The Kern County Fair has always had free musical entertainment for the public with at least one headliner and the Budweiser Pavilion was packed to capacity on Sept. 26, for fair goers to see Salt-N-Pepa perform.
There were people spilling outside the gates at each entrance into the pavilion, trying to catch a glimpse of the stars or hear a song they really liked.
The gates to the Pavilion opened at 6:30 p.m. to allow people to snag their seats before the performance started at 8 p.m.
Alyssa Estes, entertainment security, explained how packed the pavilion was.
“We open the gates at 6:30 p.m. and by 7:30 p.m. we were at maximum capacity and had to close the entrance gates,” she said.
This notorious, female MC group attracted more than just the attention of the local patrons, they even had a smaller scale celebrity present for their appearance, Sundai Love from America’s Next Top Model cycle 13 was there as well.
“I come every year as a routine and traditional thing, but I wanted to see Salt-N-Pepa too,” Love stated.
The group opened up with one of their less known, but still popular songs such as “Are U Ready?” and began getting the crowd’s participation with comments like “Bakersfield are you ready?” with the crowd bellowing out their responses.
Salt-N-Pepa did choruses and verses from each song they chose to perform and switched more rapidly than the audience expected. The next song up was something the older crowds knew the words to.
“My Mic Sounds Nice!” rang out through the whole fairgrounds as some audience sang along with the pioneer, female, hip-hop/rap group.
The group rapped the first verse of the song and started getting the crowd hype again by talking to them and asking questions like “where my old school hip-hop fans at?”
For the next anthem, the women of the group chose “Let’s Talk About Sex”, which was another crowd pleaser. A majority of the crowd knew the words while others knew the chorus.
The ladies’ attire even added to the effect of the live concert with their dresses and shirts shimmering in the spotlight as they rocked the stage with their flows.
The next melody really had the crowd active in its presentation because Salt-N-Pepa invited some of Bakersfield’s own men on stage for their reenactment of “What a Man.”
As the men were being chosen by Pepa, Salt talked about her husband and how they had been together for 22 years now and once the beat dropped with the chosen few on stage, the now duo performed one of their megahits.
They once again had the crowd on its feet swaying to the music as they grabbed their mates if they had one. Once they finished slowing it down with one of their subtler jams and had the volunteers exit the stage, they switched into a snippet of their song “Shoop.”

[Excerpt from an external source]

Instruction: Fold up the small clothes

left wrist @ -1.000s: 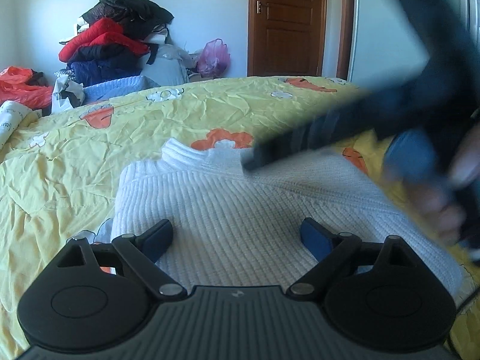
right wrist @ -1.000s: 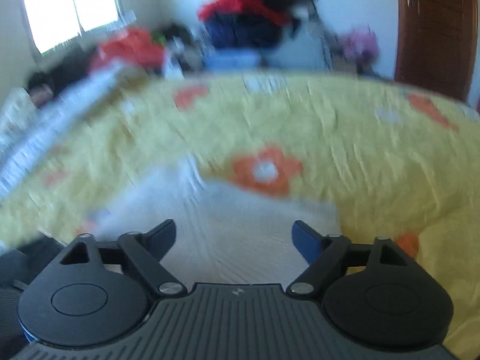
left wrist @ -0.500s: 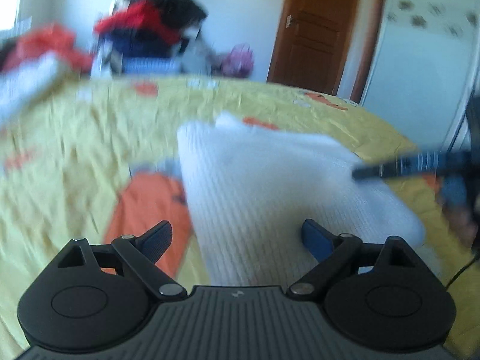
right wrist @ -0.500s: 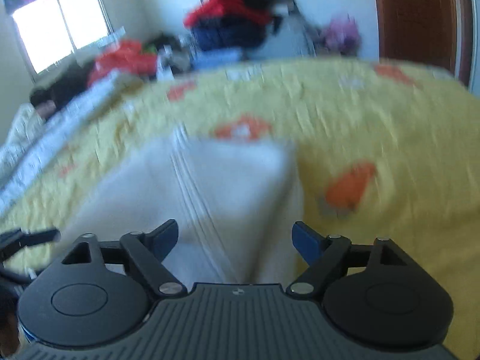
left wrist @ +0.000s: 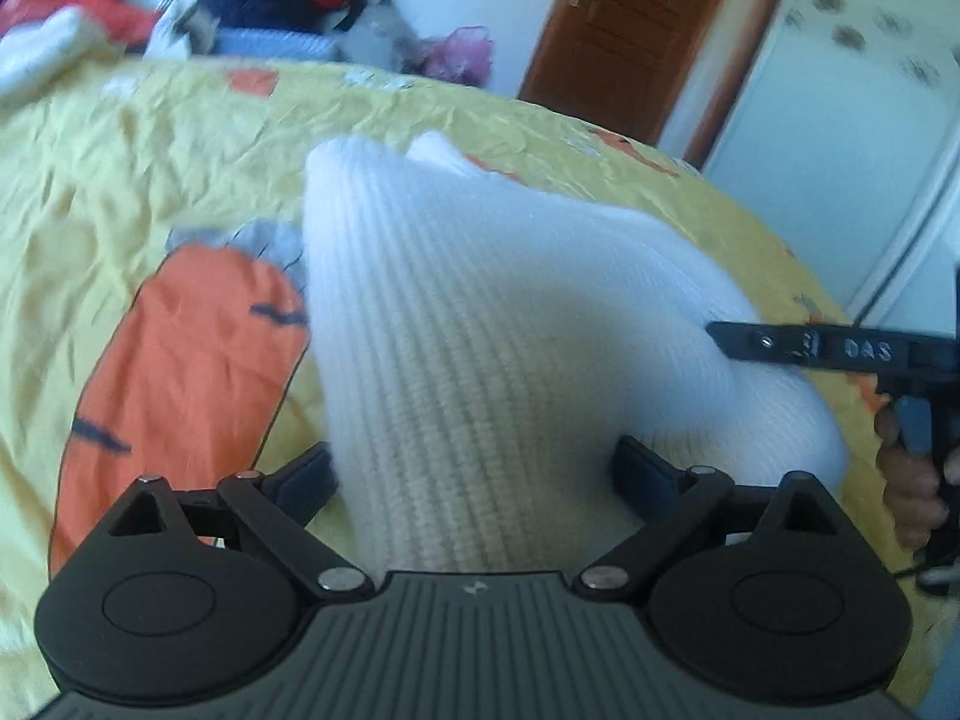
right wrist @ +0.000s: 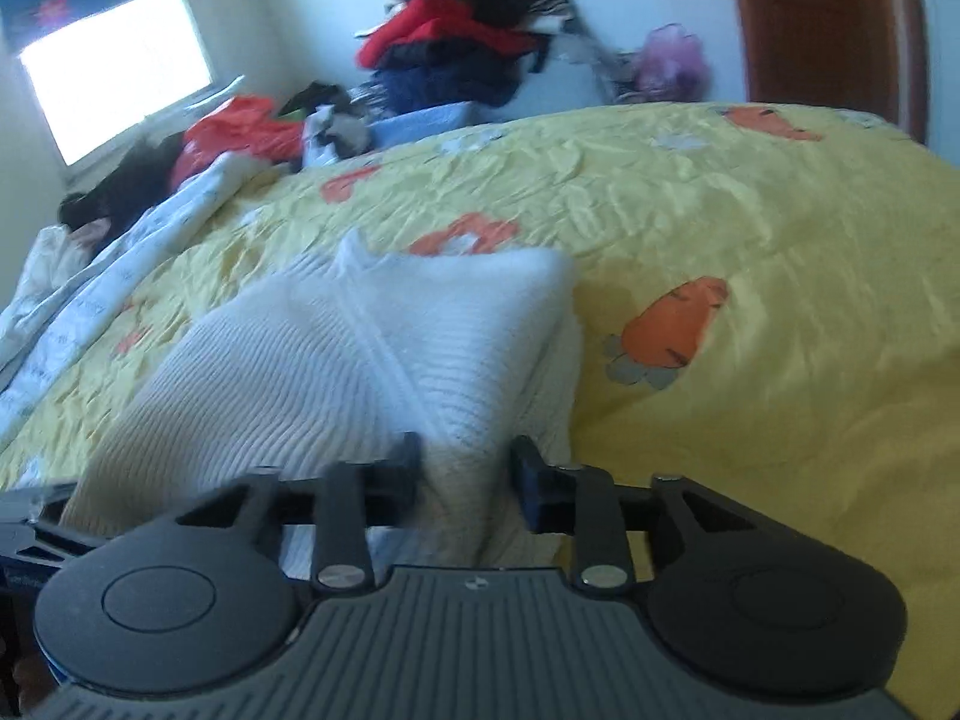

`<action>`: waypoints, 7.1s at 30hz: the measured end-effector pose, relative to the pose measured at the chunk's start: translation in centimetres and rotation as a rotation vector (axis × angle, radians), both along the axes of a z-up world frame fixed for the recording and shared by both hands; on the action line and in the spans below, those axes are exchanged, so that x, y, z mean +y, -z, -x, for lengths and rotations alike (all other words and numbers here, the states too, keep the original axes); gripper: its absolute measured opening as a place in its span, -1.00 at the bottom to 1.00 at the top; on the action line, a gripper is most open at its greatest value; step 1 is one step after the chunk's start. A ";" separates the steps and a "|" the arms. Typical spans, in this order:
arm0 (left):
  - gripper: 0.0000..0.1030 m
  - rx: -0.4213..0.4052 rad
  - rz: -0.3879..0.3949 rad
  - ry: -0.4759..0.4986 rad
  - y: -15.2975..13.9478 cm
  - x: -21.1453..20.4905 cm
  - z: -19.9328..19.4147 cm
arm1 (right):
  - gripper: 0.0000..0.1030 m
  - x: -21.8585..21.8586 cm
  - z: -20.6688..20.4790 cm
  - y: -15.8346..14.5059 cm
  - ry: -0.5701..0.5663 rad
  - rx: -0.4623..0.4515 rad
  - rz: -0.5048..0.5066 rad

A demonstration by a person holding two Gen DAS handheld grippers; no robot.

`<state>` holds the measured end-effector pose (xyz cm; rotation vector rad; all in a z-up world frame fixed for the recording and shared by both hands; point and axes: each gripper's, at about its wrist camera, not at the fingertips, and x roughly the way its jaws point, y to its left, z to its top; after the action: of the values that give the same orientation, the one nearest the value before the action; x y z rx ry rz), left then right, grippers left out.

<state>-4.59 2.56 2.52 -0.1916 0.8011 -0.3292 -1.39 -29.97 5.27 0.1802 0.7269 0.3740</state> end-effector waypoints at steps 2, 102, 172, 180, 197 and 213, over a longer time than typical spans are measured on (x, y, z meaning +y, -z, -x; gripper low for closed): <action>0.91 -0.026 -0.033 -0.013 -1.1 0.0 1.1 | 0.29 -0.6 0.8 -0.9 0.033 0.000 -0.012; 1.00 -0.088 -0.308 -0.144 1.5 -3.7 7.1 | 0.99 5.1 11.0 6.1 0.198 -0.085 0.265; 1.00 -0.090 -0.307 -0.145 1.5 -3.6 7.2 | 0.99 5.1 11.1 6.2 0.198 -0.086 0.264; 1.00 -0.090 -0.307 -0.145 1.5 -3.6 7.2 | 0.99 5.1 11.1 6.2 0.198 -0.086 0.264; 1.00 -0.090 -0.307 -0.146 1.5 -3.6 7.2 | 0.99 5.1 11.1 6.2 0.198 -0.086 0.264; 1.00 -0.090 -0.307 -0.145 1.5 -3.6 7.2 | 0.99 5.1 11.1 6.2 0.198 -0.086 0.264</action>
<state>-11.79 -1.06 1.00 0.0532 0.7342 -0.0748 -12.51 -24.86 -0.91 -0.0139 0.6596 0.0941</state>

As the show wound down, the crowd of young and older began a soft chant for “Push it,” but the group didn’t plan to do that just yet, so they started mixing a few songs not of their own making, to keep it interesting like DMX’s “Up in Here,” “Ice Ice Baby” by Vanilla Ice and a few other classic, older hip-hop and R&B songs.

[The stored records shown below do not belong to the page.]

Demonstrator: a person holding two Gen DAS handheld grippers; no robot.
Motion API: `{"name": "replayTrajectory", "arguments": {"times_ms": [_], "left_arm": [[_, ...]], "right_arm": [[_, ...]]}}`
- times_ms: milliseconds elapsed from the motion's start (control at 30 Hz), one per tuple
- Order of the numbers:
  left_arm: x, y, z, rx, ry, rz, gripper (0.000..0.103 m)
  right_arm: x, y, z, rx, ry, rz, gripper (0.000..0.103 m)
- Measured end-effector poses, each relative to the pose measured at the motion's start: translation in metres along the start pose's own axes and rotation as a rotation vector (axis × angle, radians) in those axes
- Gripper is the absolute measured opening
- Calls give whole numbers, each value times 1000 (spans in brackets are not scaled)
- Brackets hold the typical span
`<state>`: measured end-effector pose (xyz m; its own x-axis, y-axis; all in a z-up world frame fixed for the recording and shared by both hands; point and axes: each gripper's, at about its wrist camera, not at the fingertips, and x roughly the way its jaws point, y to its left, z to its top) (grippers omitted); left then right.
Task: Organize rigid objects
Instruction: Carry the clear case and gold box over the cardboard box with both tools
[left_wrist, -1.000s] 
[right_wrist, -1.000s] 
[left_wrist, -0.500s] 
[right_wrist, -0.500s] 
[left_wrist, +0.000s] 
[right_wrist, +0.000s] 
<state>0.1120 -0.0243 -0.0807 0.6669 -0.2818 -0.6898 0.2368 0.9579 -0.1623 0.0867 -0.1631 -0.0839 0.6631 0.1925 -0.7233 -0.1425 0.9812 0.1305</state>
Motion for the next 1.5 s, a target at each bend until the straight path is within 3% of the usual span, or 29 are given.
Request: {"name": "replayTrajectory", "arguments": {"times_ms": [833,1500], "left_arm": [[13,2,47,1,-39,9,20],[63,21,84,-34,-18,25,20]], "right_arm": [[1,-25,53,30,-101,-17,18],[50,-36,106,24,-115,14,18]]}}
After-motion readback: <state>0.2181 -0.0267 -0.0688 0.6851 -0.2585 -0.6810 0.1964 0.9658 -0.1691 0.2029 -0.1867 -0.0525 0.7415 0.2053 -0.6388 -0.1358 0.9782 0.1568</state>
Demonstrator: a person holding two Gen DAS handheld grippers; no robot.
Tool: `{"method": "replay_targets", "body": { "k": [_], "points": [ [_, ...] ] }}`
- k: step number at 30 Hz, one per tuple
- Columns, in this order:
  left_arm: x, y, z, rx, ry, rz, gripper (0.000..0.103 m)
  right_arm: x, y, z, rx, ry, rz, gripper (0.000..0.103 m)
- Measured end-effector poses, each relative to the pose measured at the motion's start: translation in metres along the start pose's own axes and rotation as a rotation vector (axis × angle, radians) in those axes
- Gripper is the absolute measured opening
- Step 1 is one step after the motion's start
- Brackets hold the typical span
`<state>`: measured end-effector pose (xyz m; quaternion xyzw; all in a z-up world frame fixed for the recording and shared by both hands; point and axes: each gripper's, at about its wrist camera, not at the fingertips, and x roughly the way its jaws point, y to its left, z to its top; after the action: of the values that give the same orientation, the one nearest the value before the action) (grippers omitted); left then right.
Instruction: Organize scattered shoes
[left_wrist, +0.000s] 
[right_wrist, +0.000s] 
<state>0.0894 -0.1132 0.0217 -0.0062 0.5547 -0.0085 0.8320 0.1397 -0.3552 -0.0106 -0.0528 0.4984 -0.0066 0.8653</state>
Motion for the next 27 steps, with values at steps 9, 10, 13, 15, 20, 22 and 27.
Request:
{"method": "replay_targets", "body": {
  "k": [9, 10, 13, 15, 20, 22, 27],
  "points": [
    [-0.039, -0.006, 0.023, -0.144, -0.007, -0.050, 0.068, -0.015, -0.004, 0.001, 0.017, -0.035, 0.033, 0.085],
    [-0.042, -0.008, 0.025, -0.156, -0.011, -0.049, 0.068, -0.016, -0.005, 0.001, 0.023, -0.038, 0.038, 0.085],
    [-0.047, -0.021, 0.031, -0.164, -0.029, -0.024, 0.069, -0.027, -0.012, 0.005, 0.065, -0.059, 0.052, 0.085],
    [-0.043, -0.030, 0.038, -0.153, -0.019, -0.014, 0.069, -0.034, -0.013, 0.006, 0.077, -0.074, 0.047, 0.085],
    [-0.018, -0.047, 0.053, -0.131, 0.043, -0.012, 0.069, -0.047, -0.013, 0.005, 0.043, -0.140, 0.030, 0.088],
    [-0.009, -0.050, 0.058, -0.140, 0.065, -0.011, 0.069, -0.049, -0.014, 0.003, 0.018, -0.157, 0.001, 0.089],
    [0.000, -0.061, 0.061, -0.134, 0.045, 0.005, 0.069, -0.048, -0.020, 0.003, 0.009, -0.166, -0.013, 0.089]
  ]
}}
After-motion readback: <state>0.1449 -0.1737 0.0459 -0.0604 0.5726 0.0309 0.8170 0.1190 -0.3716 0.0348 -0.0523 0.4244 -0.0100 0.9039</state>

At the end of the mixing, they finally performed what the crowd had been waiting for, “Push It,” and the crowd broke into cheers and began singing and dancing to the catchy lyrics and beat.
After “Push It”, the girls began saying “thank you” and their closing remarks, so most of the crowd began to get up and leave but the ladies were not quite done yet. They brought the performance to a more serious tone and closed with Salt’s verse on the newer aged gospel music single, “Stomp” by Kurt Franklin.
Those really interested, which were the majority, stopped where they now were and let them finish as others bumped past them to exit the pavilion.